■ **WHAT YOU WILL DO**
What is needed is a word-for-word copy of the lines below from the one with "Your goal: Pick" through the one with "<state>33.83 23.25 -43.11", both included, with every picture left out.

MATERIAL FOR THIS TASK START

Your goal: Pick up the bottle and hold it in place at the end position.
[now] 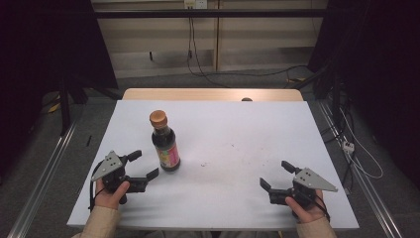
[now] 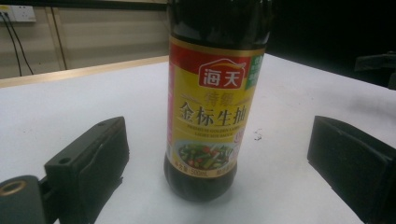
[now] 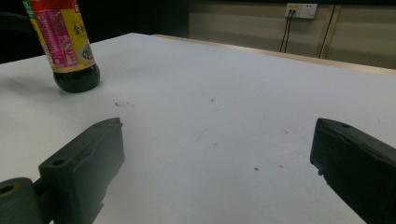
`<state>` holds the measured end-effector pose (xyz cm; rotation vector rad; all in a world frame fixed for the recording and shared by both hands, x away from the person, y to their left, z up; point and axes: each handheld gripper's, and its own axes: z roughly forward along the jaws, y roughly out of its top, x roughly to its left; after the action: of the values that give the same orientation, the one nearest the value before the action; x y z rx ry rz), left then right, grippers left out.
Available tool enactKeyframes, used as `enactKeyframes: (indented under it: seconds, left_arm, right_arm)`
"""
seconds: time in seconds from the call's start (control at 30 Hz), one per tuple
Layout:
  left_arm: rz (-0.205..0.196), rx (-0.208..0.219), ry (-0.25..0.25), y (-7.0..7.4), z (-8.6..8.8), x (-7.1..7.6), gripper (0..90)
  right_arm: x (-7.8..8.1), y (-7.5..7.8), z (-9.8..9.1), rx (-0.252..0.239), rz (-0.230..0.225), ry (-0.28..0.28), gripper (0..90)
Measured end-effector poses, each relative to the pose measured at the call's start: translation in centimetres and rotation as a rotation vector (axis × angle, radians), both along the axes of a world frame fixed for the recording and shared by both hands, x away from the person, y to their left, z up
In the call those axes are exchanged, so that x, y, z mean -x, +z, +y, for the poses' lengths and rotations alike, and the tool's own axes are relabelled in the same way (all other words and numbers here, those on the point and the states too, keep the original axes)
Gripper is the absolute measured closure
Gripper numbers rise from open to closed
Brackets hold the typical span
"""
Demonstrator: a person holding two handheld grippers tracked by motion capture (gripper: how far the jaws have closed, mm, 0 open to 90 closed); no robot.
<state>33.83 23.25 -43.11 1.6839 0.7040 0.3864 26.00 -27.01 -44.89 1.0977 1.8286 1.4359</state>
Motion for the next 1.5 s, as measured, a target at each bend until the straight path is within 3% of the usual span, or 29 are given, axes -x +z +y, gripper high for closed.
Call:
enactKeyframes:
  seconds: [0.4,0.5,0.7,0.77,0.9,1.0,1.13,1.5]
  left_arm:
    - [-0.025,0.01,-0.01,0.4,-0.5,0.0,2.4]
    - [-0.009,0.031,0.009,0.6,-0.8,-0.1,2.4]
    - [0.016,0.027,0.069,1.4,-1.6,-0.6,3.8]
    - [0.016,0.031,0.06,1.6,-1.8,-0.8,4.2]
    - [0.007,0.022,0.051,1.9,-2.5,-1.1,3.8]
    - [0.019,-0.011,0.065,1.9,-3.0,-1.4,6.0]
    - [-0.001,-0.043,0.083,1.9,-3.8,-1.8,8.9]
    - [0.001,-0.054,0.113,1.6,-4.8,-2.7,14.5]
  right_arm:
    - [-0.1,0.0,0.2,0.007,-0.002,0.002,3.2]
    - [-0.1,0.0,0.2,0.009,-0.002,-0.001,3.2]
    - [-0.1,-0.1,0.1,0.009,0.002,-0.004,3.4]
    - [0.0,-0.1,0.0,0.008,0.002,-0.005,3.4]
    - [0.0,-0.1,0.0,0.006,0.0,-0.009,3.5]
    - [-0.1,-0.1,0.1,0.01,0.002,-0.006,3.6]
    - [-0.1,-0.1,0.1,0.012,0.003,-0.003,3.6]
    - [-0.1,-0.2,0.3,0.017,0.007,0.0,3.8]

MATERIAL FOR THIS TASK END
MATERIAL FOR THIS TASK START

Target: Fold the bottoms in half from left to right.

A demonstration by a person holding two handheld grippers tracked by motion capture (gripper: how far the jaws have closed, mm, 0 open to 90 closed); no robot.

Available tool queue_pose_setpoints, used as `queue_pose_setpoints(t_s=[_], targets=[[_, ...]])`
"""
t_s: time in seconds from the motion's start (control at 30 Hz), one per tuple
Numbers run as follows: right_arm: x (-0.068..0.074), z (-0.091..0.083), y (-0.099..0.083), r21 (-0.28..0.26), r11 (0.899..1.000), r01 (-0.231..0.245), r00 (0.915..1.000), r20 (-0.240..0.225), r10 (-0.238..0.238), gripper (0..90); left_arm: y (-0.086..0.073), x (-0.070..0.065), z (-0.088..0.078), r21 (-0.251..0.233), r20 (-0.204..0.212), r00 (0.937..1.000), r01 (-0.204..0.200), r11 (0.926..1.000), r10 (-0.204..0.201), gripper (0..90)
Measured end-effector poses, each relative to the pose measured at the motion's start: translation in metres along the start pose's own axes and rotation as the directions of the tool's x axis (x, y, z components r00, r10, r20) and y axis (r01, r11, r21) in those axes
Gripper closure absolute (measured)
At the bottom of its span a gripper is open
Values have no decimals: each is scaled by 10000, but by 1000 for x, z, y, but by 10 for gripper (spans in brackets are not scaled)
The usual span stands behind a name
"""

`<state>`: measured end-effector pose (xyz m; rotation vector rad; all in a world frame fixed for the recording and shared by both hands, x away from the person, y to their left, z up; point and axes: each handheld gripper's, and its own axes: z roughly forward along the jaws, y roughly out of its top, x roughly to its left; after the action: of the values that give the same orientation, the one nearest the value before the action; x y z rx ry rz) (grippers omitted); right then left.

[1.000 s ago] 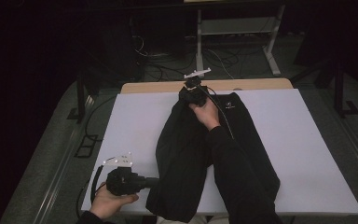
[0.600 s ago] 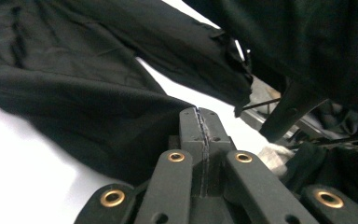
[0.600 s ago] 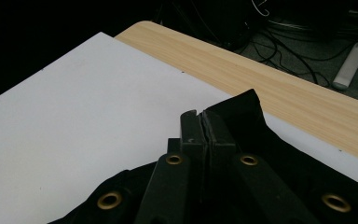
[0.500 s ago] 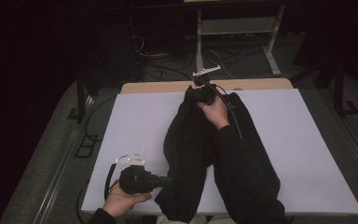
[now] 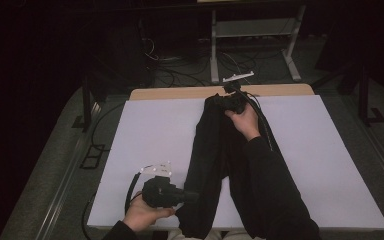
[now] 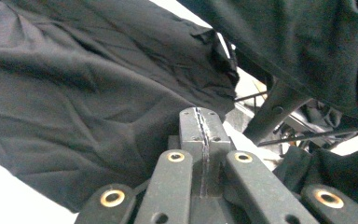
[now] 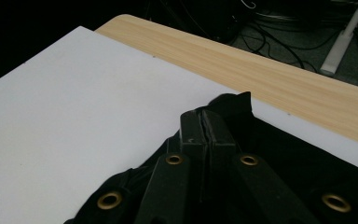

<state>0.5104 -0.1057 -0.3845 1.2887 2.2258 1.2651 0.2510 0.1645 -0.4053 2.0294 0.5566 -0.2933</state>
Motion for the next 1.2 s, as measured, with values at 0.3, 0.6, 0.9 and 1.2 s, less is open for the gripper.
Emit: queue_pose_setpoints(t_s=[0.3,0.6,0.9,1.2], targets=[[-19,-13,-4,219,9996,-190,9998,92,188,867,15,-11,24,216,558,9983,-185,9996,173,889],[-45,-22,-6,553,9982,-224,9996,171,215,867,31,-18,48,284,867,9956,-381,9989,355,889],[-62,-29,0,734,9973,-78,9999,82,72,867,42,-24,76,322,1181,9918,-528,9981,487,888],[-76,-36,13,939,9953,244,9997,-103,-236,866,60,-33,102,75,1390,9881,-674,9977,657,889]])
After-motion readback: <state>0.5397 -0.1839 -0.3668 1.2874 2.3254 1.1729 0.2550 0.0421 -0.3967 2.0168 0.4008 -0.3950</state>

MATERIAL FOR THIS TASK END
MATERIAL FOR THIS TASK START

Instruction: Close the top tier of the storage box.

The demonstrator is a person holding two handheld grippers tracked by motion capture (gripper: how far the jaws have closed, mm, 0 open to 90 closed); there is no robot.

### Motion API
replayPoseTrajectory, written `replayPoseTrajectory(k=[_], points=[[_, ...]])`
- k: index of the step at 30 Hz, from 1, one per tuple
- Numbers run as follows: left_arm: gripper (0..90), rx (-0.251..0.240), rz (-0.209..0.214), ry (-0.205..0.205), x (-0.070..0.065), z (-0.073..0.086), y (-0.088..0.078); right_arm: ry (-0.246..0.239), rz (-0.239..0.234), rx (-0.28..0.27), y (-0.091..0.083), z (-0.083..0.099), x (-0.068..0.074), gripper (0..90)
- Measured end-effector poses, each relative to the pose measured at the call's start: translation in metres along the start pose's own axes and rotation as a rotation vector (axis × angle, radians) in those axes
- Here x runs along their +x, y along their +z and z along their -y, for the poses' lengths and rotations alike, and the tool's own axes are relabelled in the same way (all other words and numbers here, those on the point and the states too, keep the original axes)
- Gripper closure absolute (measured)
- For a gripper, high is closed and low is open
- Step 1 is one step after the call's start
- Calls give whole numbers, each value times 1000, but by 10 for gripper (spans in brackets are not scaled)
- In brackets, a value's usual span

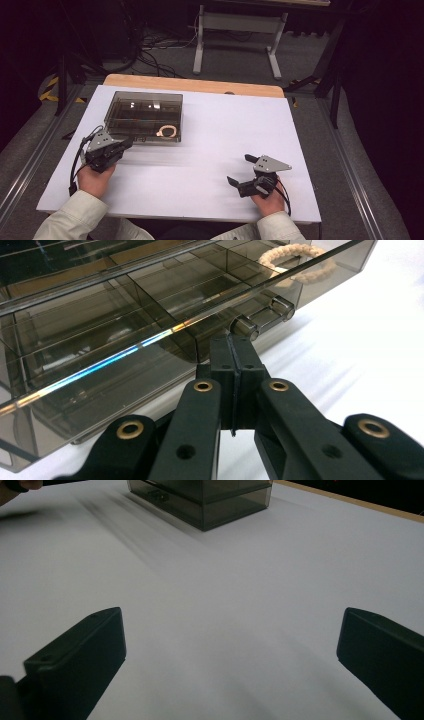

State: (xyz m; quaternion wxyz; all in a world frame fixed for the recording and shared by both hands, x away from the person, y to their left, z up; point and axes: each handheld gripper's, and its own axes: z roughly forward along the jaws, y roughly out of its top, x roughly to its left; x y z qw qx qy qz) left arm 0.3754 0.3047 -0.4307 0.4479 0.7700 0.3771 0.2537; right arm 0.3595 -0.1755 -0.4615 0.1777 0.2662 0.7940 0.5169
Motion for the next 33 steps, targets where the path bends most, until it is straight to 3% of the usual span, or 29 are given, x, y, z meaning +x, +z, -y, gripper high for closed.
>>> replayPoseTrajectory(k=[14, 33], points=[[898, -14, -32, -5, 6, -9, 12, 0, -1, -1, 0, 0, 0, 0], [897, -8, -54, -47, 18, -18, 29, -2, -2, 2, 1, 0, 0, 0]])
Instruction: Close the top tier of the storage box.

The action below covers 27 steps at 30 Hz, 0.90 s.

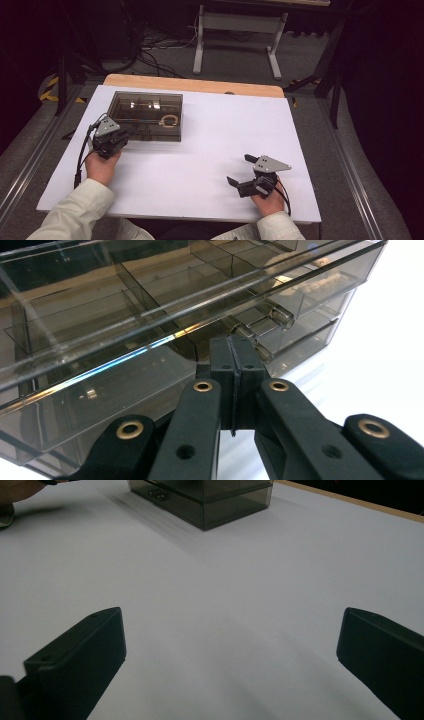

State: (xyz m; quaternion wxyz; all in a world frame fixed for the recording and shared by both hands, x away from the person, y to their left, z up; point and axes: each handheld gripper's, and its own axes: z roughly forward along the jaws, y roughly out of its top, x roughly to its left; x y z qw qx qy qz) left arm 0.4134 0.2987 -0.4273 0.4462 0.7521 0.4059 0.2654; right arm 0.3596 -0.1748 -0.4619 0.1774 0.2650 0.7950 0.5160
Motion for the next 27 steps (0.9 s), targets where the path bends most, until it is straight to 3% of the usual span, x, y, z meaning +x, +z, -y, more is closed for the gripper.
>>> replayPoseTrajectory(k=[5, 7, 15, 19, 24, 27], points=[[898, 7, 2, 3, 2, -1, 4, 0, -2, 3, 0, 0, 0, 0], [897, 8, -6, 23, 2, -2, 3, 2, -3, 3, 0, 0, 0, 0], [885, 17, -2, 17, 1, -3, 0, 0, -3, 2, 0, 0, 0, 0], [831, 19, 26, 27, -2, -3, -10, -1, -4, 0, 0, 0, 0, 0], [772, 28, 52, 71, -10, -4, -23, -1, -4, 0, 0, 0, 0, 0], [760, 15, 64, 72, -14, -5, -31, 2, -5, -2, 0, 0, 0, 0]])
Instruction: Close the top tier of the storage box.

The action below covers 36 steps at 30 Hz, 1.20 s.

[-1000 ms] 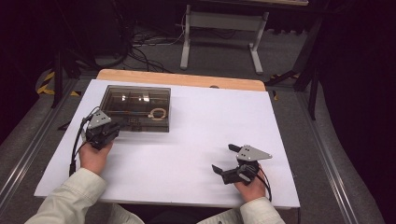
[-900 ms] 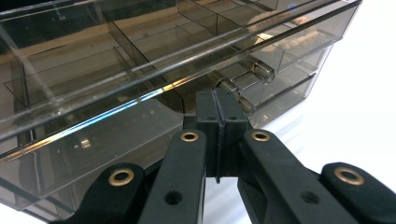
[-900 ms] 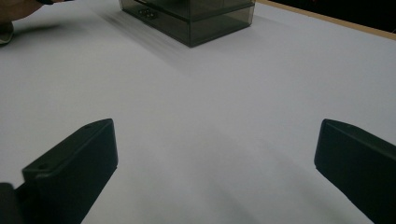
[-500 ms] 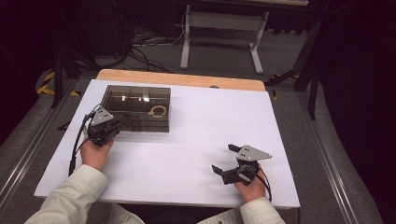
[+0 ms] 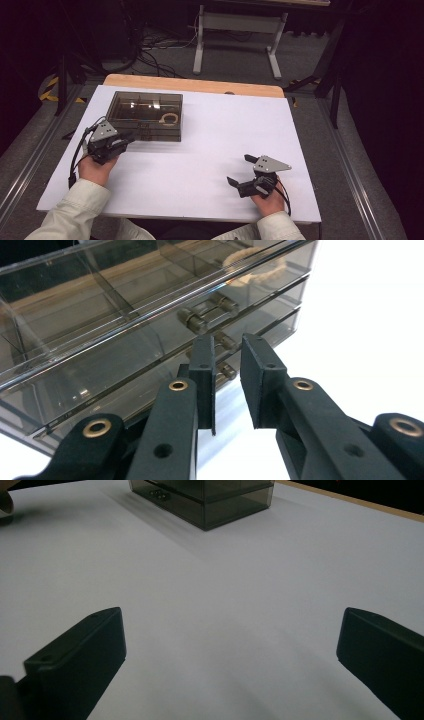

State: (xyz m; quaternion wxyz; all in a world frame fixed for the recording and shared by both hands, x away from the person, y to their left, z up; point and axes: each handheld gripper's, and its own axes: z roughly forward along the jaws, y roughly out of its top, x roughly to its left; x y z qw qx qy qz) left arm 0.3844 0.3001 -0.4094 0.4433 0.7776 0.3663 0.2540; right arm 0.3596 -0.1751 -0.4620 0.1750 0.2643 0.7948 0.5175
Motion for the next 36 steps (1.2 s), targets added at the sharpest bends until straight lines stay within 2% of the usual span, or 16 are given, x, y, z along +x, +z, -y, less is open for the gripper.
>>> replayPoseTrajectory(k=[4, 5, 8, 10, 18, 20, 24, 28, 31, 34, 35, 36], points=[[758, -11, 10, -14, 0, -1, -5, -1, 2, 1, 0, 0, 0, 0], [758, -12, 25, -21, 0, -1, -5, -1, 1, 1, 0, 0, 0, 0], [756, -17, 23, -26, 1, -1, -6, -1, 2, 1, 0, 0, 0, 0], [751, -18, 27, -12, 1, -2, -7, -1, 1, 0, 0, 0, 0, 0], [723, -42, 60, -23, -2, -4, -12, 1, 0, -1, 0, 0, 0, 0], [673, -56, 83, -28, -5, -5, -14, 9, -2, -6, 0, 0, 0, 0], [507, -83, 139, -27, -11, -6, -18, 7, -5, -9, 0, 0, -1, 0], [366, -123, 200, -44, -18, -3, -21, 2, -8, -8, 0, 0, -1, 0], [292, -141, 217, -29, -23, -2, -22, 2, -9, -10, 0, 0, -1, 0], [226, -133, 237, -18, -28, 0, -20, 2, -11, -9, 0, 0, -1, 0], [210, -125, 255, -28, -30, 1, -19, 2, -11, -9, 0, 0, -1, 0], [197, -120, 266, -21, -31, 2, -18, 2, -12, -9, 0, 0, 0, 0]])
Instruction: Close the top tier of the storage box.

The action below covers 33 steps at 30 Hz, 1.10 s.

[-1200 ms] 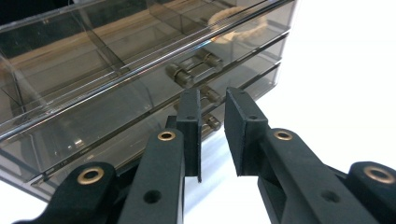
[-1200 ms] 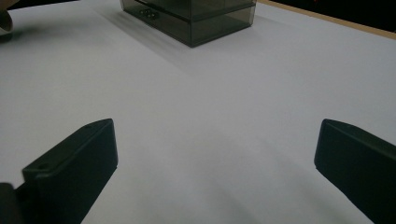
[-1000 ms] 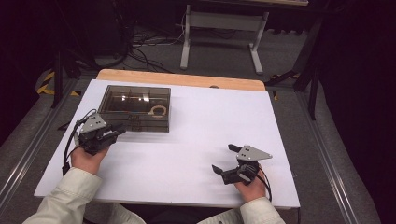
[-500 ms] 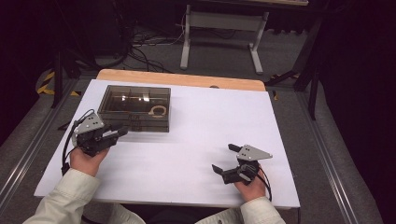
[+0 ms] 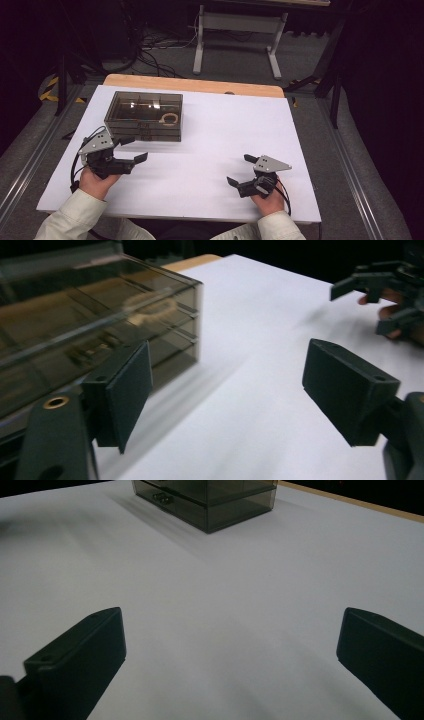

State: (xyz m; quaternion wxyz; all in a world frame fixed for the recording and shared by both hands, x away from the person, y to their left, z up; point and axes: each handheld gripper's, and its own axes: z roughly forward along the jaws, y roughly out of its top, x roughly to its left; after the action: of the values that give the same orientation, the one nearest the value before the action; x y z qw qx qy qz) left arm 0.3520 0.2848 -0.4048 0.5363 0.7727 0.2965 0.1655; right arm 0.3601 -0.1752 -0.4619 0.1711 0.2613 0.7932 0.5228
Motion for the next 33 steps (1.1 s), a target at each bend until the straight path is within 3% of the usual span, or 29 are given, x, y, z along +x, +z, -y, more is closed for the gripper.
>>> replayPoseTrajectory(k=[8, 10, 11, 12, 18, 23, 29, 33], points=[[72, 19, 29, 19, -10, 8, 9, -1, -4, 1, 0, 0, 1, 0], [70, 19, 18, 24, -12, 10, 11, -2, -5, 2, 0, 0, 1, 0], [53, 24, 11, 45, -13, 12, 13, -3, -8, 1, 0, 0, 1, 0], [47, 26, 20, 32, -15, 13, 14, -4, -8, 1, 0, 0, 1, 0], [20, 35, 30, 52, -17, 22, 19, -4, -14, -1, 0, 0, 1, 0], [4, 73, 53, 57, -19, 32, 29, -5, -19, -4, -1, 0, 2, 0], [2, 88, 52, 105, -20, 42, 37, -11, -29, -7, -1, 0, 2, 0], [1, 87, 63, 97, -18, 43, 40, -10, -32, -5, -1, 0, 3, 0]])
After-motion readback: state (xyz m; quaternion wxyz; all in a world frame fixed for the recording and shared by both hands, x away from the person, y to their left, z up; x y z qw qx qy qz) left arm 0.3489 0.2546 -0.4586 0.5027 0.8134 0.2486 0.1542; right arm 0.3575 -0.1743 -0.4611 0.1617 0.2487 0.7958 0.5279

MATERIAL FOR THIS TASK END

■ **REPLY TO THE EXERCISE**
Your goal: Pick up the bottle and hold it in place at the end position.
[now] 
[now] 
[now] 
`<state>` holds the measured end-effector pose (xyz cm; rotation vector rad; all in a world frame fixed for the recording and shared by both hands, x away from the person, y to their left, z up; point and axes: each handheld gripper's, and its own axes: z roughly forward along the jaws, y roughly out of its top, x roughly to its left; after the action: of the values that give the same orientation, the one nearest the value before the action; x y z rx ry rz), left then right, grippers left out.
Available tool enactKeyframes, used as `enactKeyframes: (indented under it: seconds, left_arm, right_arm)`
"""
seconds: time in seconds from the call's start (control at 30 Hz), one per tuple
Layout:
  left_arm: rz (-0.205..0.196), rx (-0.208..0.219), ry (-0.25..0.25), y (-7.0..7.4), z (-8.6..8.8), x (-7.1..7.6), gripper (0..90)
  right_arm: x (-7.8..8.1), y (-7.5..7.8), z (-9.8..9.1), rx (-0.252..0.239), rz (-0.230..0.225), ry (-0.28..0.28), gripper (0..90)
Measured end-effector poses, each relative to the pose measured at the call's start: translation in centimetres and rotation as a rotation vector (axis × angle, radians), both along the axes of a world frame fixed for the recording and shared by both hands, x away from the person, y to their left, z up
In the call those axes are exchanged, so that x, y, z mean -x, +z, +y, for the poses' lengths and rotations alike, and the tool's own axes are relabelled in the same way (all other words and numbers here, those on the point and the states too, keep the original axes)
Gripper is the absolute measured closure
Gripper numbers rise from open to closed
Brackets hold the typical span
"""
Demonstrator: a person holding two handheld grippers tracked by motion capture (gripper: how far the jaws have closed, mm, 0 open to 90 closed); no robot.
<state>33.83 23.25 -43.11 1.6839 0.7040 0.3864 26.00 -27.01 -44.89 1.0977 1.8286 1.4359</state>

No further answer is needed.